Il semble donc presque certain que la BCE réduira ses taux avant la Fed. Il est même envisageable que Christine Lagarde mène deux baisses avant même que Jerome Powell ne procède à un premier assouplissement. En Europe, quatre baisses de taux de 25 points de base sont actuellement prévues pour cette année, contre deux seulement aux États-Unis.
Selon Sandra Rhouma, ancienne économiste de la BCE, il serait intéressant dans ce contexte d’investir dans des obligations d’État européennes à long terme, qui sont en effet les plus sensibles aux variations des taux d’intérêt. Des taux d’intérêt plus bas signifient des cours plus élevés. « En fin de compte, des taux plus bas devraient également stimuler la consommation et les investissements », a-t-elle indiqué dans une note adressée aux clients d’AllianceBernstein, son employeur actuel.
Frederik Ducrozet, responsable de la recherche macroéconomique chez Pictet, a déclaré à Investment Officer qu’une divergence de politique entre la BCE et la Fed pourrait effectivement profiter aux obligations d’État européennes. Les obligations d’État américaines à 10 ans offrent actuellement un rendement de près de 4,6 %, contre 2,5 % pour les obligations d’État allemandes. Selon Frederik Ducrozet, ces niveaux représentent des points d’entrée intéressants pour les investisseurs. Cependant, il recommande la prudence : augmenter nettement la durée des portefeuilles est risqué tant qu’il n’y a pas de signes durables de désinflation ou de ralentissement de l’économie américaine.
Pas d’affluence
Il n’y a pas encore d’affluence sur le marché des obligations d’État européennes. Au début de l’année, les rendements des obligations allemandes à 10 ans étaient encore légèrement inférieurs à 1,9 %. Au moment de la rédaction de cet article, l’indice S&P Eurozone Sovereign Bond avait diminué de 1,3 % par rapport au début de l’année en euros. Exprimée en dollars, la perte est de 5 % depuis le début de l’année.
Les investisseurs hors UEM risquent de voir les gains futurs sur les obligations européennes gommés par la faiblesse de l’euro, qui perd du terrain face au dollar depuis le début de l’année.
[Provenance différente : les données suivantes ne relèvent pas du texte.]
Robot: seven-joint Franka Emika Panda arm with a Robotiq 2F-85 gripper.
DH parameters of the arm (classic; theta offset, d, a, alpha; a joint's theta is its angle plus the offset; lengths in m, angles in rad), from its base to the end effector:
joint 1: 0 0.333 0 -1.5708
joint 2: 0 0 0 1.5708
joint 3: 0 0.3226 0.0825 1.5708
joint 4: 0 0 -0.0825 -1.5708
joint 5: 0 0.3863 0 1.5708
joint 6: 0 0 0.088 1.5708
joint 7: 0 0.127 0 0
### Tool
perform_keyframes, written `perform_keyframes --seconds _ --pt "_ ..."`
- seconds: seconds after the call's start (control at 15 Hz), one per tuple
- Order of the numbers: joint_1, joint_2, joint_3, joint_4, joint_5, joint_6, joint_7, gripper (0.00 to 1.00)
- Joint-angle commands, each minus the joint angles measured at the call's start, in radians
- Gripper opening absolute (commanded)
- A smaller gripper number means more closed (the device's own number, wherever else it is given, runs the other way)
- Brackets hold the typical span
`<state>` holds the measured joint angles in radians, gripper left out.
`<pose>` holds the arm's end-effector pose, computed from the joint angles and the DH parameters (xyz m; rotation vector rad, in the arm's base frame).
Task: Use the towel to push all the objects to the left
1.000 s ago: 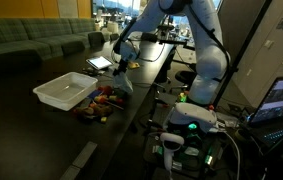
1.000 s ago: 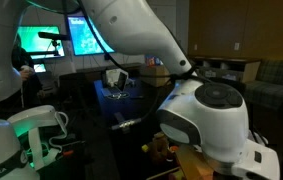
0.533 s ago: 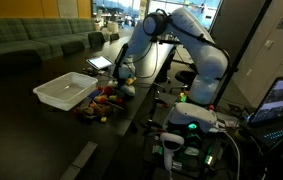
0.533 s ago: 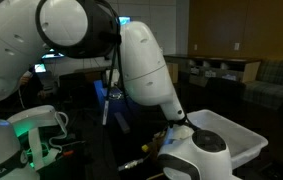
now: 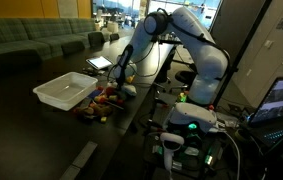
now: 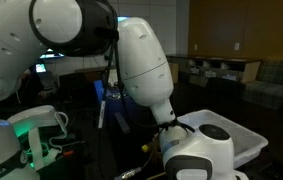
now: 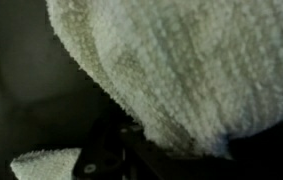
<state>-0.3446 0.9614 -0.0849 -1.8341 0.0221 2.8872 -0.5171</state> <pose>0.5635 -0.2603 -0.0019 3.0382 0.1611 0.0865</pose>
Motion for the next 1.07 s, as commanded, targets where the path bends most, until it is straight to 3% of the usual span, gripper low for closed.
perform_keyframes --seconds 0.0,0.53,0.73,1.0 --pt "0.020 -0.006 -0.025 -0.033 -0.094 -0.043 0.073 0.03" --pt "0.114 -0.027 -0.145 -0.037 -0.154 -0.043 0.268 0.03" --pt "0.157 -0.049 -0.185 -0.079 -0.170 -0.123 0.310 0.03" --pt "0.183 -0.104 -0.170 -0.140 -0.191 -0.330 0.331 0.03"
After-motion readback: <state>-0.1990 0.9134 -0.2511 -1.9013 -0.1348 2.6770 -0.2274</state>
C’est notamment pour cette raison que DoubleLine, la société de fonds du titan de Wall Street Jeffrey Gundlach, sous-pondère l’euro dans ses stratégies obligataires mondiales. Les capitaux sont alloués à d’autres opérations de portage susceptibles de tirer profit de la résilience de l’économie mondiale. « Je m’attends à ce que nous maintenions ces portages malgré la volatilité accrue due à la persistance de l’inflation aux États-Unis », déclare Bill Campbell, gestionnaire de portefeuille. En ce qui concerne la duration, Doubleline maintient une position neutre en Europe
Prix des matières premières
Un euro trop faible met également des bâtons dans les roues de la BCE. Le dollar se raffermit et la plupart des cours des matières premières - cotées en dollars - sont en hausse depuis le début de l’année 2024. Cela complique la poursuite du processus de désinflation, estime Christofer Govaerts, stratégiste en chef de la banque Nagelmackers.
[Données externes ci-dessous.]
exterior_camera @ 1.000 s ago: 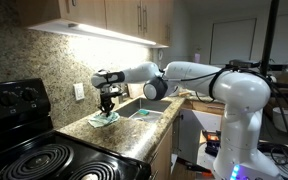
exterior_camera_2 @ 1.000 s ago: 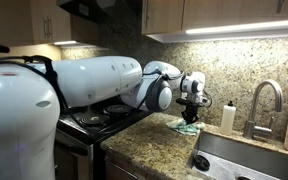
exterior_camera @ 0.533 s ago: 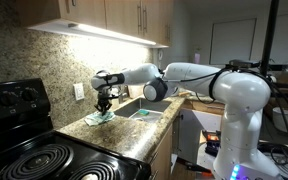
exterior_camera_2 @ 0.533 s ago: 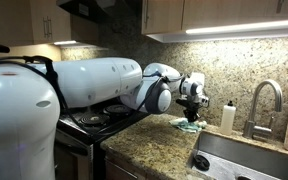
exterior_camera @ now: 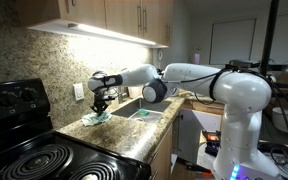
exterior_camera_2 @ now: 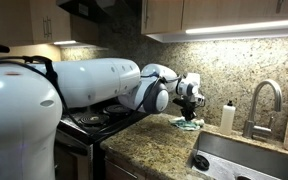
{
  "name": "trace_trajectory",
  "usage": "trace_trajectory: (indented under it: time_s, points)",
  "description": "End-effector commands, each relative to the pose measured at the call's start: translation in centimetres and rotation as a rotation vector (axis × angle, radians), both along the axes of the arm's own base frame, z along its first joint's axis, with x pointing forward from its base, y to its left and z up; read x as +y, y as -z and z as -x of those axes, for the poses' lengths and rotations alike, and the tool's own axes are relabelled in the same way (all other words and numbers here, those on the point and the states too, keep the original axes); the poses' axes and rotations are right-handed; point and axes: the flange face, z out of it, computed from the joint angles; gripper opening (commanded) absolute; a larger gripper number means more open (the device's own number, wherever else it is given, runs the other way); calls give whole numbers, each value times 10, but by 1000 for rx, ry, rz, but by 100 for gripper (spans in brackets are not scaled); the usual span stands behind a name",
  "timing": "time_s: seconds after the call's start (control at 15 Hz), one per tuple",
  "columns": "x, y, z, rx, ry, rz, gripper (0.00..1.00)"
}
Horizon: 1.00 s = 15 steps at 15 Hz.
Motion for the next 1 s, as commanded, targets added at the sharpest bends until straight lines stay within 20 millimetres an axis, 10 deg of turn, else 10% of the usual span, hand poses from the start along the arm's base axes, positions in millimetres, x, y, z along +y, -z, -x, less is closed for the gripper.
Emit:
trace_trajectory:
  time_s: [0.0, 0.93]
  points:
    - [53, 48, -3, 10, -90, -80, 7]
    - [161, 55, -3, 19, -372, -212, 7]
« Si le conflit au Moyen-Orient s’intensifie et que le prix du pétrole dépasse les 100 euros, nous serons confrontés à un nouveau problème », a-t-il déclaré à Investment Officer. Les contrats à terme sur le pétrole se négocient actuellement autour de 82 dollars le baril (WTI), soit une hausse de 16 % par rapport à janvier.
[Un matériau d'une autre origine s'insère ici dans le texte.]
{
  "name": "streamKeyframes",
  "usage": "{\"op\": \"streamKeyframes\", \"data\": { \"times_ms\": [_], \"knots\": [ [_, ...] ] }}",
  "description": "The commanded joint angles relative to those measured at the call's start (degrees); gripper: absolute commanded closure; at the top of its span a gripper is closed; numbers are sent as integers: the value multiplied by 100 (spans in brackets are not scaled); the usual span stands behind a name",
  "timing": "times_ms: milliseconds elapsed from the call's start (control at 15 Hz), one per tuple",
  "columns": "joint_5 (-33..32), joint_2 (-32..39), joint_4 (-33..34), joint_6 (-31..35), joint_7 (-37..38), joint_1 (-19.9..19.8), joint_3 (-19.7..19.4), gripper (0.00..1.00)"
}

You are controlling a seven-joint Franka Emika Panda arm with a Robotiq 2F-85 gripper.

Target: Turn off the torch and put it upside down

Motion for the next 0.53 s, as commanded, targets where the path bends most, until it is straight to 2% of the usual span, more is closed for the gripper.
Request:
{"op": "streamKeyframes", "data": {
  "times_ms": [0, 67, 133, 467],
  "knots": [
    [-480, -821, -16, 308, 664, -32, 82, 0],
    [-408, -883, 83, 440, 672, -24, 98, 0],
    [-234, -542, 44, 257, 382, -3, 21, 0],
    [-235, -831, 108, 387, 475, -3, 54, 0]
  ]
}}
La semaine dernière, dans une interview à CNBC, Christine Lagarde a montré qu’elle était bien consciente du problème. Interrogée sur la poursuite de la baisse de l’inflation, alors que les prix des matières premières continuent à augmenter, la présidente de la BCE a déclaré : « les prix de toutes les matières premières ont un impact, et nous devons rester extrêmement vigilants face à ces évolutions. Il est évident que les prix de l’énergie et des denrées alimentaires ont un impact direct et immédiat ».